**THE PROBLEM:** Whenever a line in the data contains "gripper", show that line.
————————
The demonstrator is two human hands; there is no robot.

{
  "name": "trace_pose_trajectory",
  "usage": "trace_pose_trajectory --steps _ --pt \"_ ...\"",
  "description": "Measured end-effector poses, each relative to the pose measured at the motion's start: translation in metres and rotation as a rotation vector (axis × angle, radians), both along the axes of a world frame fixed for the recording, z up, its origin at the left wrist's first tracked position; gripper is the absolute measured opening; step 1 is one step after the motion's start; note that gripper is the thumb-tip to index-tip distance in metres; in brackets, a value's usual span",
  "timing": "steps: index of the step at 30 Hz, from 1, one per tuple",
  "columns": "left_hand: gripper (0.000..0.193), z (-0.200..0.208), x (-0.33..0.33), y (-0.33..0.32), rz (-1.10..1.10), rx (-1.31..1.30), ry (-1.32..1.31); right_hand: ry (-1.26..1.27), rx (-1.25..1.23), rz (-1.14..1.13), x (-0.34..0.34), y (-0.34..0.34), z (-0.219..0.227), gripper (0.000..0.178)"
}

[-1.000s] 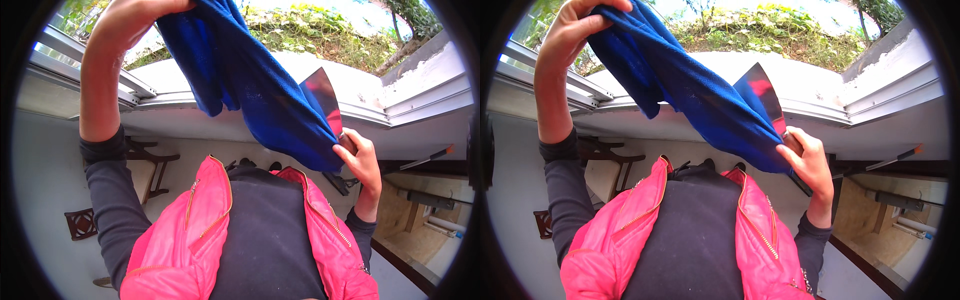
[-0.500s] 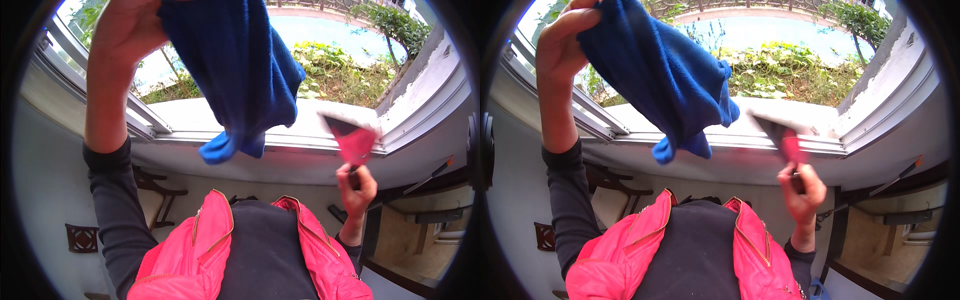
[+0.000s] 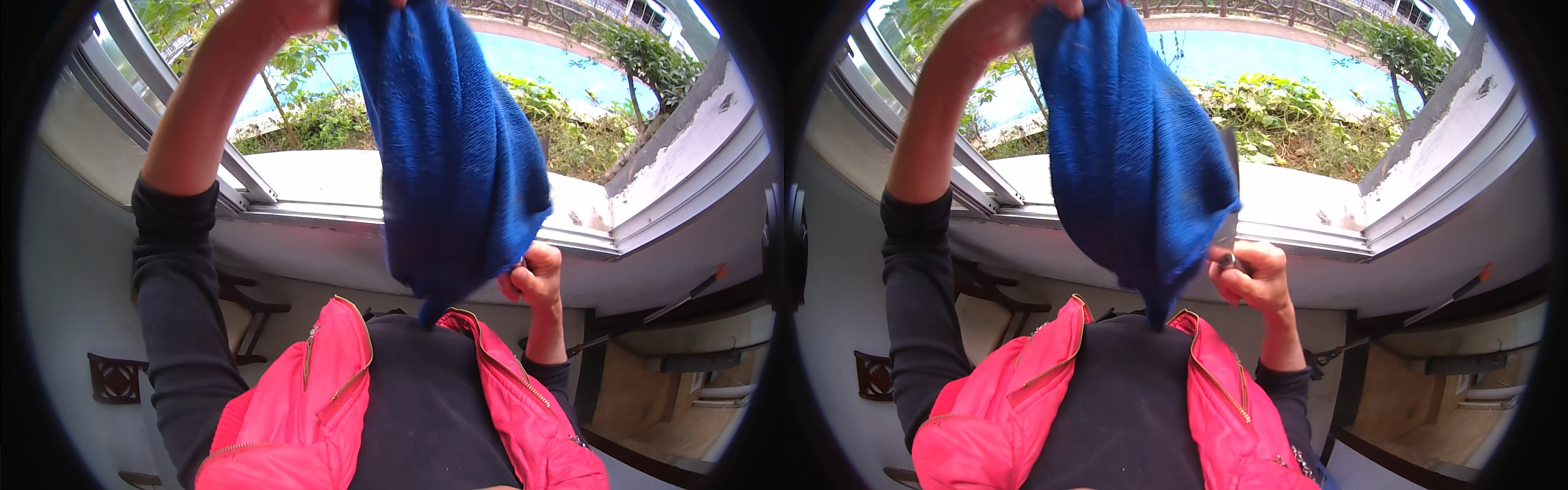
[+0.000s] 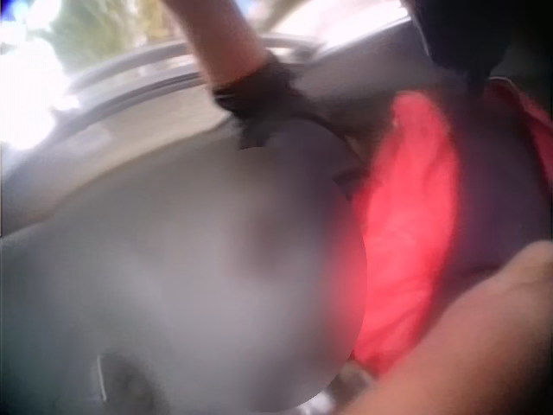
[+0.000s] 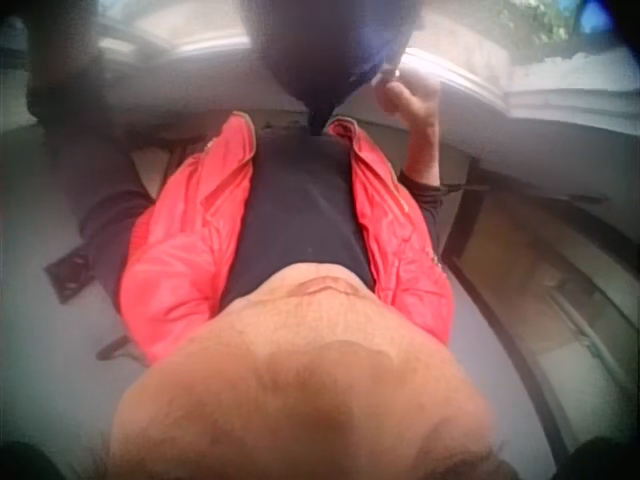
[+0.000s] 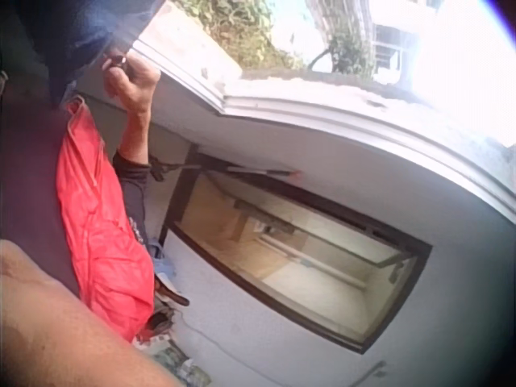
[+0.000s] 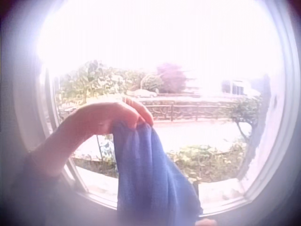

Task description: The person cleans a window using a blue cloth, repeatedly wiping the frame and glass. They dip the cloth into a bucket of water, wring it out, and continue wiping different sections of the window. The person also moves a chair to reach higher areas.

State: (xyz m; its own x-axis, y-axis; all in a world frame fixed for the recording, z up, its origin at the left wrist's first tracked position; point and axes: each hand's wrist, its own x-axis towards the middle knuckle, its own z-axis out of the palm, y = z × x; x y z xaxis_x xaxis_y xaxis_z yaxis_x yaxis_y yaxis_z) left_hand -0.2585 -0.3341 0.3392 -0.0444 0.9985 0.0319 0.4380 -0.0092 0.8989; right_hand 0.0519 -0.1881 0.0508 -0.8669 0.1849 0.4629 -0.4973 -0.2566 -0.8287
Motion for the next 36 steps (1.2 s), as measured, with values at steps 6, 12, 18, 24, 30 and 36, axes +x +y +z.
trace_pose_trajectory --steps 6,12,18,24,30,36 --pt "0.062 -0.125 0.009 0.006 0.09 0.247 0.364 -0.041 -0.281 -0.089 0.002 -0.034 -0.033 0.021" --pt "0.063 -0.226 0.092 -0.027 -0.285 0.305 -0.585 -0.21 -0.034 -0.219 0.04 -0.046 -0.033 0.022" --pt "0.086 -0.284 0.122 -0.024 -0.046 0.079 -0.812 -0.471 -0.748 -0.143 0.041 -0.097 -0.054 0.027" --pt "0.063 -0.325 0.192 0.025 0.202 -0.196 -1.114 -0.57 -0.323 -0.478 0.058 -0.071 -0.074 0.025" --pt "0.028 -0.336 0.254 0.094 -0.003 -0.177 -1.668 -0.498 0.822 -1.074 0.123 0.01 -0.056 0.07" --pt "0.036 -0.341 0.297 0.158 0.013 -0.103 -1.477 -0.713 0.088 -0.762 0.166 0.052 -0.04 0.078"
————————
**ANSWER TO THIS TASK:**
  "description": "Measured end-effector poses, each relative to the pose measured at the motion's start: translation in metres and rotation as a rotation vector (axis × angle, radians), both along the axes of a world frame fixed for the recording, z up, its origin at the left wrist's first tracked position; gripper is the absolute measured opening; step 1 is one step after the motion's start; note that gripper is the thumb-tip to index-tip distance in metres; in brackets, a value's usual span",
  "columns": "left_hand: gripper (0.000..0.193), z (-0.200..0.208), x (-0.33..0.33), y (-0.33..0.32), rz (-1.10..1.10), rx (-1.31..1.30), ry (-1.32..1.31); right_hand: ry (-1.26..1.27), rx (-1.25..1.23), rz (-1.14..1.13), x (-0.34..0.34), y (-0.34..0.34), z (-0.219..0.227), gripper (0.000..0.178)"

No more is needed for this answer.